Another diet pill taken off shelves after it’s proven risky

Reductil increases chances of heart attacks and strokes.

The hopes of the obese to lose weight by swallowing a pill instead of exercising and following a healthful diet dropped on Sunday, when the Health Ministry announced that the sale of the Abbott Laboratories drug Reductil – imported by Teva Pharmaceuticals – was halted, because users face significantly higher risks of heart attacks and strokes.
The drug was taken off the permitted medications list by the European Medicines Agency last January, followed by the US Food and Drug Administration this month.
The Health Ministry’s drug registrar, Rahel Gutman, said that after hearing about EMA’s decision, she immediately released a directive that the drug should not be taken by people with cardiovascular disease. As most of the obese have or are at high risk for heart disease, it is being removed from the shelves, and anyone taking the drug should consult with his cardiologist or primary care physician about a possible replacement drug. People with a supply should bring it to the pharmacy where they purchased it.
Teva set up a phone number for queries from its Reductil customers at 1-800-302- 666.
The ministry’s pharmaceutical division head, Batya Haran, told The Jerusalem Post she did not know how many Israelis take the drug, as this is a company secret.
On January 21, 2010, the European Medicines Agency recommended suspension of marketing authorizations for sibutramine following a six-year study of 10,000 patients called SCOUT (Sibutramine Cardiovascular Outcome Trial), which showed an increased risk of nonfatal but serious cardiovascular events in patients with a known or high risk for cardiovascular disease.
In August, the US Food and Drug Administration added a new contraindication for patients over 65 years of age due to the fact that clinical studies of sibutramine did not include sufficient numbers of such patients. Earlier this month, it asked Abbott to withdraw Reductil (sibutramine hydrochloride monohydrate) from the US market.

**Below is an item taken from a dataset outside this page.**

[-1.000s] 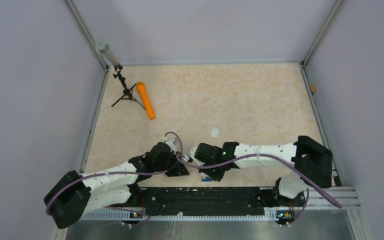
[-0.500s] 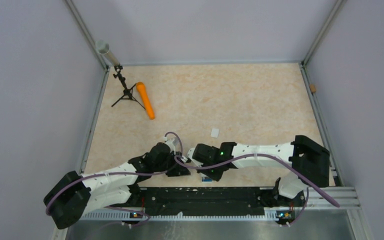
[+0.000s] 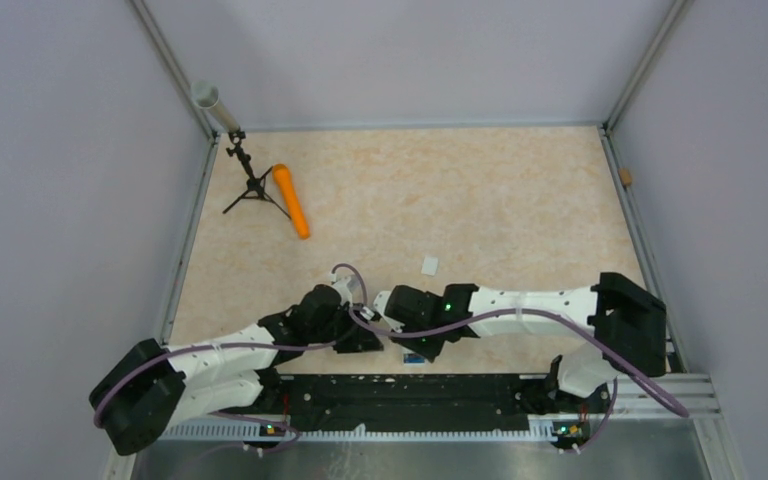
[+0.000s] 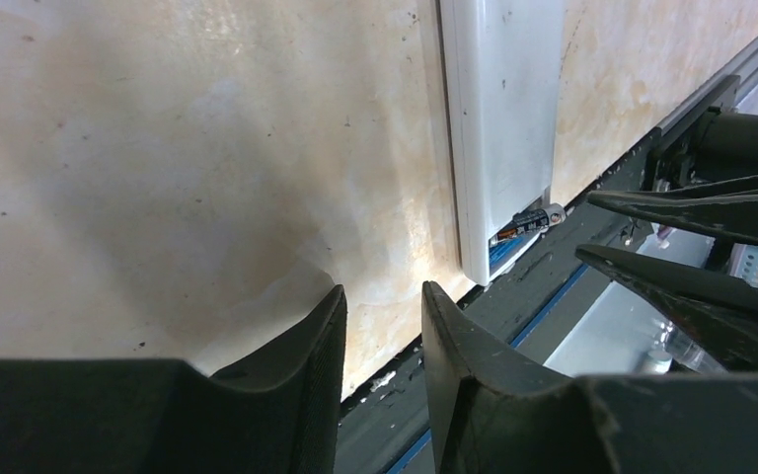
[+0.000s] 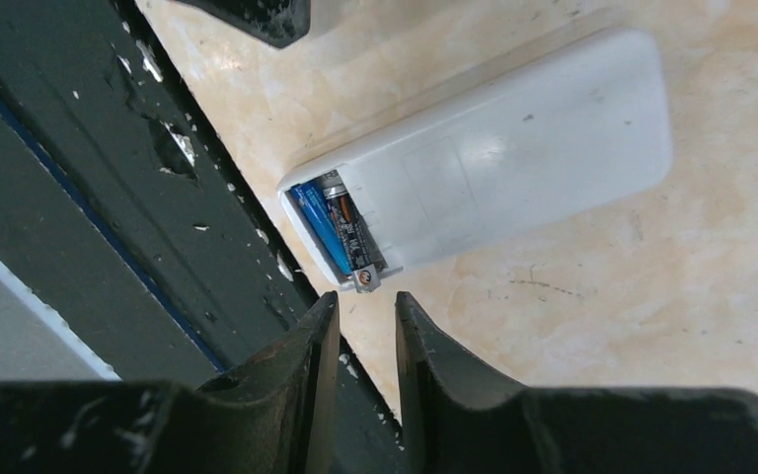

Worries that Reductil caused problems are not new; it was known to affect the heart rate and blood pressure of patients who took it, but some thought that if patients lost weight with it, they would be at lower risk. But they were not, according to SCOUT.
Sibutramine was originally launched and marketed by Knoll Pharmaceuticals, and more recently manufactured and marketed by Abbott Laboratories, under brand names such as Reductil, Meridia and Sibutrex. It is a neurotransmitter reuptake inhibitor that significantly reduces the reuptake of serotonin, norepinephrine and dopamine. Previous appetite-suppressive drugs that have been found to be dangerous, including fenfluramine and phentermine, are banned now as well.
Obesity experts believe it is so difficult to find a safe medication to reduce weight because during most of the human race’s existence, people suffered from an inadequate diet, and the body evolved to preserve adequate weight rather than cooperate with ways to reduce weight.
Meanwhile, a new study posted online by JAMA: The Journal of the American Medical Association that will be in the October 27 print edition found that lifestyle interventions, including physical activity and structured weight loss programs, can result in significant weight loss for overweight, obese and severely obese adults.
The online report coincides with the Annual Scientific Meeting of the American Obesity Society. US statistics indicate that 68 percent of the population are overweight and a third of these obese.
In a one-year intensive lifestyle intervention study of diet and physical activity, Dr. Bret Goodpaster of the University of Pittsburgh’s School of Medicine randomized a group of 130 severely obese adult individuals in two groups to assess weight loss for one year. One group was randomized to diet and physical activity for the entire 12 months, while the other group had the identical dietary intervention, but with physical activity delayed for six months.
The researchers found that “intensive lifestyle interventions using a behaviorbased approach can result in clinically significant and meaningful weight loss and improvements in cardiometabolic risk factors in severely obese persons... Our data make a strong case that serious consideration should be given by health care systems to incorporating more intensive lifestyle interventions similar to those used in our study.”